The ink jet print head holder 20 of this invention incorporates a conventional frame 22. A conveyor 24 is supported on rollers 26 and 28 and is driven by a conventional drive mechanism (not shown) in a longitudinal direction about the rollers 26 and 28. The conveyor 24 transports packages, like the carton 31, past print head stations 32 and 33 on opposite sides of the conveyor 24. In a typical installation, the conveyor 24 is positioned in proximity to a delivery conveyor 34 that constantly delivers cartons, such as the carton 35 onto the conveyor 24. Also, a conveyor 36 transports imprinted cartons, like the carton 37, from conveyor 24.
A pair of side channels 38 and 40 extend longitudinally on opposite sides of the conveyor 24. The side channels 38 and 40 are supported on threaded rods 42 and 44 that are journalled in the frame 22 and that can be rotated by a hand crank 46. The rods 42 and 44 are connected by suitable means, such as a belt or chain (not shown) so that operation of the crank rotates both rods 42 and 44. The rods 42 and 44 are threaded through the channel members 38 and 40 so that when the rods are rotated, the channel members 38 and 40 are moved simultaneously inwardly or simultaneously outwardly with respect to the conveyor 24. This allows a gross width adjustment between the channel members 38 and 40 to accommodate different widths of cartons 32 for purposes that will appear.
The channel member 38 supports two left rail assemblies 48 and 50, and the channel member 40 supports two right rail assemblies 52 and 54. Each rail assembly 48, 50, 52 and 54 has a pair of upright members 56 and 58 and upper and lower horizontal rails 60 and 62. Each upright member 56 and 58 is supported from a side channel 38 or 40 by a special mount assembly 64 that provides for lateral adjustment, as particularly shown in FIGS. 4 and 5.
The mount assembly 64 includes an outer vertical plate 68 supported from a base 70 that is bolted to the side channel member by suitable bolts 72. An inner vertical plate 74 is connected to the upright member 56 by bolts 75 (omitted from FIG. 4 for purposes of clarity). A pair of bolts 76 and 78 extend through untapped holes 80 and 82, respectively, in the outer vertical plates 68 and are threaded into tapped holes 84 and 86, respectively, in the inner plate 74. Another pair of vertically spaced bolts 88 and 90 are threaded through tapped holes 92 and 94, respectively, in the outer plate 68 and bear against the face of the inner plate 74.

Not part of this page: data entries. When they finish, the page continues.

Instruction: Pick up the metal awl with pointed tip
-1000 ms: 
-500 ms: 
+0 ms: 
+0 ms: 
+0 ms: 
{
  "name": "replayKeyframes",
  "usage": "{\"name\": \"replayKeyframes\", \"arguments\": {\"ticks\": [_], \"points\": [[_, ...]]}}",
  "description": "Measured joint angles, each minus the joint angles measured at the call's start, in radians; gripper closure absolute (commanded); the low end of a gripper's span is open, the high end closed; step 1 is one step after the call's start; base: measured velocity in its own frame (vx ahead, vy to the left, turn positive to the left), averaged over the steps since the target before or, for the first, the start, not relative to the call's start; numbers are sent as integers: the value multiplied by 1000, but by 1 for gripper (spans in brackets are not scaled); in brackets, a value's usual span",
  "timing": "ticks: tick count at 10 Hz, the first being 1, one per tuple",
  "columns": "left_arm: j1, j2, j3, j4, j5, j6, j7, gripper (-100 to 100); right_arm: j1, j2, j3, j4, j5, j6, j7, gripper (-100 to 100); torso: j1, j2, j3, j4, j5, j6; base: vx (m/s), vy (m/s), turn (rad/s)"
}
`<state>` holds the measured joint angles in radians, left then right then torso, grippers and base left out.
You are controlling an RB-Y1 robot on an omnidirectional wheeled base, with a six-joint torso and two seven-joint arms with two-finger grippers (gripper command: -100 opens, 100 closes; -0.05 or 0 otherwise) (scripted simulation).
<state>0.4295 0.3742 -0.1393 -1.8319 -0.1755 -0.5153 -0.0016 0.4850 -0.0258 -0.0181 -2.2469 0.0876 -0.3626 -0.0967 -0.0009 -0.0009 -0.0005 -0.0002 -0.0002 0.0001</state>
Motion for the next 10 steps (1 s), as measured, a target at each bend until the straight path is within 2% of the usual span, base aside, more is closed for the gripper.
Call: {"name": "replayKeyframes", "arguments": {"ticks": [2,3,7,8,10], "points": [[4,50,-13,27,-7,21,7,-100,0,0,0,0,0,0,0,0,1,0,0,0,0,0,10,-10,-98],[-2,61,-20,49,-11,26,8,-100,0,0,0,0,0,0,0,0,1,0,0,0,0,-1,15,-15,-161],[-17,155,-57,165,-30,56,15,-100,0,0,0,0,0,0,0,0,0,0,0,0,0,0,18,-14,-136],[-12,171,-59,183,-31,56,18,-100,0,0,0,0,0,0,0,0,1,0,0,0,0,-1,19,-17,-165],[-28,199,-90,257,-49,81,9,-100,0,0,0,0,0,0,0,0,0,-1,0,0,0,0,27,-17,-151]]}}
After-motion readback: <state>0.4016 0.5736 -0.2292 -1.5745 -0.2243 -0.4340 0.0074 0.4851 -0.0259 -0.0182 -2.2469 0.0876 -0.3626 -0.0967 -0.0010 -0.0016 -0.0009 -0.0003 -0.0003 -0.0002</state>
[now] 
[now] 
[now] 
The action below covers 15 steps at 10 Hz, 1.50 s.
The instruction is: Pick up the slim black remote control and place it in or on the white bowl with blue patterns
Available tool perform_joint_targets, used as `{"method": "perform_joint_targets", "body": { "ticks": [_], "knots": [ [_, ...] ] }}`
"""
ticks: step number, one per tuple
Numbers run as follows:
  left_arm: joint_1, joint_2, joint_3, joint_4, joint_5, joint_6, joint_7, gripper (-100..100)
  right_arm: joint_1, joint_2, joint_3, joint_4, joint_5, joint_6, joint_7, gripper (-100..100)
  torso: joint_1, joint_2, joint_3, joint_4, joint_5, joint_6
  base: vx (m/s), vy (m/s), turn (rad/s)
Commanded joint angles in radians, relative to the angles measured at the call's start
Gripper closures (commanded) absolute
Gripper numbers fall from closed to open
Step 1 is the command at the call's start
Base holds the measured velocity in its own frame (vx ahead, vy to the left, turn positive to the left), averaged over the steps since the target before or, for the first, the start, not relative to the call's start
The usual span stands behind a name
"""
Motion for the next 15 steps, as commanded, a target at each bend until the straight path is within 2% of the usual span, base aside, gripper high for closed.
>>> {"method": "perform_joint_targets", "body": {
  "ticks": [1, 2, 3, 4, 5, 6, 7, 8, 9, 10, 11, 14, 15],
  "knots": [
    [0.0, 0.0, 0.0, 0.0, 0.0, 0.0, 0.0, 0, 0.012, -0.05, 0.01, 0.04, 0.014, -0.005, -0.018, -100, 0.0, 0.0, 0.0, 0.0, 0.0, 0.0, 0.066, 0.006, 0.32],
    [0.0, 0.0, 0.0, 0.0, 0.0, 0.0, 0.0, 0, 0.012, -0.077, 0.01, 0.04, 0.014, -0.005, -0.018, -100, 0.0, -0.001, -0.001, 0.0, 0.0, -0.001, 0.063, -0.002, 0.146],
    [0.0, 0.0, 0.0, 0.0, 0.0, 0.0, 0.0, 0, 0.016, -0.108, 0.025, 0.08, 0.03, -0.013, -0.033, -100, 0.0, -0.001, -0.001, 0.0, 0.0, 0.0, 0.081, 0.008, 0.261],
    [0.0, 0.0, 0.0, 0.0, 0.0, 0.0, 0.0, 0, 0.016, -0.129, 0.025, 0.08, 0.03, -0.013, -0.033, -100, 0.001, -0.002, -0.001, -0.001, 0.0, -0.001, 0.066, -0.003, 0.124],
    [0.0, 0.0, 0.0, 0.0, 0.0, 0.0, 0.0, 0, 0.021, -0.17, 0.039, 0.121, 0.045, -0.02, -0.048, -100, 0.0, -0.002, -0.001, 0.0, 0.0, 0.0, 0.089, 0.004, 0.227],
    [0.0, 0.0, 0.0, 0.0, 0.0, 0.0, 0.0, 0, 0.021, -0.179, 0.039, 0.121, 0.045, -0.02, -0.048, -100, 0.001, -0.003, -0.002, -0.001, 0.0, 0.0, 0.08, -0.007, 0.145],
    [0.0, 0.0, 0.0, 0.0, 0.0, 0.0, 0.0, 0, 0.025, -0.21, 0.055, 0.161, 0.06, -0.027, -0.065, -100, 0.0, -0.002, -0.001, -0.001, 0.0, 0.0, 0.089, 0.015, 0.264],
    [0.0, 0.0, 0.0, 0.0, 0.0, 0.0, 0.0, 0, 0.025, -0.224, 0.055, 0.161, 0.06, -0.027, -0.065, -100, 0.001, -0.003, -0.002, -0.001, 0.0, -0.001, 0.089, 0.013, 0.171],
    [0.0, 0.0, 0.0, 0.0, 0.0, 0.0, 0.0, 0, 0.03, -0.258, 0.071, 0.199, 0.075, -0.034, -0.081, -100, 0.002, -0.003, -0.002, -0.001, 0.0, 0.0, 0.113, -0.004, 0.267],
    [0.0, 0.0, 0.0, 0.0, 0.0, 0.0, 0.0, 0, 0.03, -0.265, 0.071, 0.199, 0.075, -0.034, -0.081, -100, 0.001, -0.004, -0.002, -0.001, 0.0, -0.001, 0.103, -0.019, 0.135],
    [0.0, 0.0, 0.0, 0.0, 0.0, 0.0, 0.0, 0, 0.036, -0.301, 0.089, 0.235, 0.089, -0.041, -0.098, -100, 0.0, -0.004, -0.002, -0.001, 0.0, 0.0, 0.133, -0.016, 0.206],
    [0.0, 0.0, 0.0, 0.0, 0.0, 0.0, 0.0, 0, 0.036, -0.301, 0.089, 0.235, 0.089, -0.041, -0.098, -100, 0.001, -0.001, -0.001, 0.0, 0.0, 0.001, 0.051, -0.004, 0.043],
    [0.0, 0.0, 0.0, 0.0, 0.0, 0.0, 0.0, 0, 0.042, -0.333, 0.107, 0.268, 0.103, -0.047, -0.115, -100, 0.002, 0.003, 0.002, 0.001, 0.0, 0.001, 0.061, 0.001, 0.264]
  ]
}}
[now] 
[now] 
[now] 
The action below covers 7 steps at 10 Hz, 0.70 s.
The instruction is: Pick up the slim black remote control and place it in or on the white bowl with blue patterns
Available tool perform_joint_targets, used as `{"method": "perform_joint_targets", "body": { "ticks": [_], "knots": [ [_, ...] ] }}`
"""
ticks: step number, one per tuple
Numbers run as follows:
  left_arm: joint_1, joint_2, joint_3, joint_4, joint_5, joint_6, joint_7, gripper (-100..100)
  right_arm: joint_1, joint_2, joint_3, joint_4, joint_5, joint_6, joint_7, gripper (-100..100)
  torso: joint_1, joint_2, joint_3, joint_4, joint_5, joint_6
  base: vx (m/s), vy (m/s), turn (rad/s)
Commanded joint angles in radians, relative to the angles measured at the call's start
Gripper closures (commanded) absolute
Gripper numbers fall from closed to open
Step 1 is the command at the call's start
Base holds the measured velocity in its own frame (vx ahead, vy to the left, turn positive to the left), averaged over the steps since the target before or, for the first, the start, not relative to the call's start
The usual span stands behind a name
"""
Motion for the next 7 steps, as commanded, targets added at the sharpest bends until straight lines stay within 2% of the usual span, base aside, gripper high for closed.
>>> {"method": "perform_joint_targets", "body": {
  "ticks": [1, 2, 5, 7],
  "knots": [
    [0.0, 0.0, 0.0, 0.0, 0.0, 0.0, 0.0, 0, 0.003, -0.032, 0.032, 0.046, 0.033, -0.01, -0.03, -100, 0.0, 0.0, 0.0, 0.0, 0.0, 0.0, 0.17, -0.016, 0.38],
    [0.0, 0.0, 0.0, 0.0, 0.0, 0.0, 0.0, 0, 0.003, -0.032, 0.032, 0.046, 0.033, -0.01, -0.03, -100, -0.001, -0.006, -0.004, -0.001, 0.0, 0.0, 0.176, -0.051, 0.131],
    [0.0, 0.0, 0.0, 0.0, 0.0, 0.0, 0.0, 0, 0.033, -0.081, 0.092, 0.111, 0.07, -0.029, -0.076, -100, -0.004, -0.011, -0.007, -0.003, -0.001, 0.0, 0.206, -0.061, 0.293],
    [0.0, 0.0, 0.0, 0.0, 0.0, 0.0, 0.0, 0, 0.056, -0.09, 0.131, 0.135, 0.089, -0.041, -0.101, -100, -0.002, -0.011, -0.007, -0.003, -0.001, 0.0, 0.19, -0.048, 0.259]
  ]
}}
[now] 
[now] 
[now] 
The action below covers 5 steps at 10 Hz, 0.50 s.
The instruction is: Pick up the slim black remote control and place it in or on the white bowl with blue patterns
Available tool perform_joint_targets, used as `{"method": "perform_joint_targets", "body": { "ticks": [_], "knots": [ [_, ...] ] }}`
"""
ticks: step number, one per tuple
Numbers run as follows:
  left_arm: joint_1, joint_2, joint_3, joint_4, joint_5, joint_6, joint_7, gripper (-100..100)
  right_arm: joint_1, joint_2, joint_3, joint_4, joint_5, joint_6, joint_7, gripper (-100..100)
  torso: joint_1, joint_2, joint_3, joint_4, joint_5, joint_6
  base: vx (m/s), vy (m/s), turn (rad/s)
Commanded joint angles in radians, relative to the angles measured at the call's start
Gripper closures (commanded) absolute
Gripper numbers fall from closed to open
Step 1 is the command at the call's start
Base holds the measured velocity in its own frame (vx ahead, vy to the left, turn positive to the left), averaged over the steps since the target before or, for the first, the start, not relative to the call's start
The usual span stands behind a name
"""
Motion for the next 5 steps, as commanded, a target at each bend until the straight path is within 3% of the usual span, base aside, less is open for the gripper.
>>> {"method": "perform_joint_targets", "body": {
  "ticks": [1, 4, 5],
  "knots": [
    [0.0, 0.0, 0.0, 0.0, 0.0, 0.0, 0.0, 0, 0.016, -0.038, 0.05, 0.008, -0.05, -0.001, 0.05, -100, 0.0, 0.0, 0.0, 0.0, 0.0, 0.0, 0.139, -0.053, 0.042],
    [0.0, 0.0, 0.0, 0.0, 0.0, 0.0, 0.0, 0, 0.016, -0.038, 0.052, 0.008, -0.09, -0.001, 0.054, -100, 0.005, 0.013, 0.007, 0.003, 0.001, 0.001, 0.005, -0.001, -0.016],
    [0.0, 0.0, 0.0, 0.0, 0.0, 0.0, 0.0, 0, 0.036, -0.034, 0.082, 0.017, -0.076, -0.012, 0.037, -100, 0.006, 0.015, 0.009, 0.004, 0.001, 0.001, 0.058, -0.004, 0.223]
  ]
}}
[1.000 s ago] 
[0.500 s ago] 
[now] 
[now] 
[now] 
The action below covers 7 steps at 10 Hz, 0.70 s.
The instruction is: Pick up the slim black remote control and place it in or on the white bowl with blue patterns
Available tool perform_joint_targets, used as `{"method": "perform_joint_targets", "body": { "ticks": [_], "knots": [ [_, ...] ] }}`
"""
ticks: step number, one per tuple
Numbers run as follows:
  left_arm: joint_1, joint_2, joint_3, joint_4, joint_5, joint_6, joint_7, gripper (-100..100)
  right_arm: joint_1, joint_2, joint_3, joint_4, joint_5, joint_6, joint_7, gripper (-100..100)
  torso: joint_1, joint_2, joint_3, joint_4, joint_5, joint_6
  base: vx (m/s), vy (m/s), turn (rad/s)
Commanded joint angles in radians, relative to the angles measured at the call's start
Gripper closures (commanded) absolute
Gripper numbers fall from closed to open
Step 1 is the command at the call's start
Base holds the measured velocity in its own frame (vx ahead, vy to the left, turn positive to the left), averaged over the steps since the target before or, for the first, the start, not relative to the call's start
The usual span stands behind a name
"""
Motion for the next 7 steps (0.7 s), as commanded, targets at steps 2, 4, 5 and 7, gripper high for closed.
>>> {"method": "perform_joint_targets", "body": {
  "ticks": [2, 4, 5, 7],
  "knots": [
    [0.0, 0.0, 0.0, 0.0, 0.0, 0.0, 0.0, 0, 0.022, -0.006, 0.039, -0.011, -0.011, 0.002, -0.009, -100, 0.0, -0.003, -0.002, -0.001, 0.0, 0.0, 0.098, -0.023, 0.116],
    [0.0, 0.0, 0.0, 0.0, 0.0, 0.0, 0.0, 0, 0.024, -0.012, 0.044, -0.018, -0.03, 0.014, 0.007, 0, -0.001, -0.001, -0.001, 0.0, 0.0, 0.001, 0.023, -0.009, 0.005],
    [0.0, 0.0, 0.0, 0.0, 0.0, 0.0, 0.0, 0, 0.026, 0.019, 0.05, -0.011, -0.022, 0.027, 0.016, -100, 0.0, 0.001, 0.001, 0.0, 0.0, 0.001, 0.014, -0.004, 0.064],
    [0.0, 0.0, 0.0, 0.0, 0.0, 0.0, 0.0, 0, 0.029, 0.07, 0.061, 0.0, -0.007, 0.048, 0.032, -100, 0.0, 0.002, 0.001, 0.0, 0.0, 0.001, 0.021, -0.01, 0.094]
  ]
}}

In the embodiment illustrated, each printhead station 32 and 33 is shown as having two print heads 100 and 101 each supported on a conventional print head mount 102, and two print heads 104 and 106, each of which is supported by a special print head mount 108 of the present invention. Each print head mount 108 includes a horizontal plate 110 joined by suitable support plates 112, 114 and 116 to the channel 40 (or 38). As shown in FIG. 8, inboard and outboard angle members 118 and 120 are joined to the horizontal plate 110. The angle members 118 and 120 have vertical flanges 122 and 124, respectively. Two horizontal rods 126 and 128 extend between and are supported in fixed positions by the vertical flanges 122 and 124. The rods 126 and 128 are parallel to one another and may be square and cross section as shown in FIG. 9.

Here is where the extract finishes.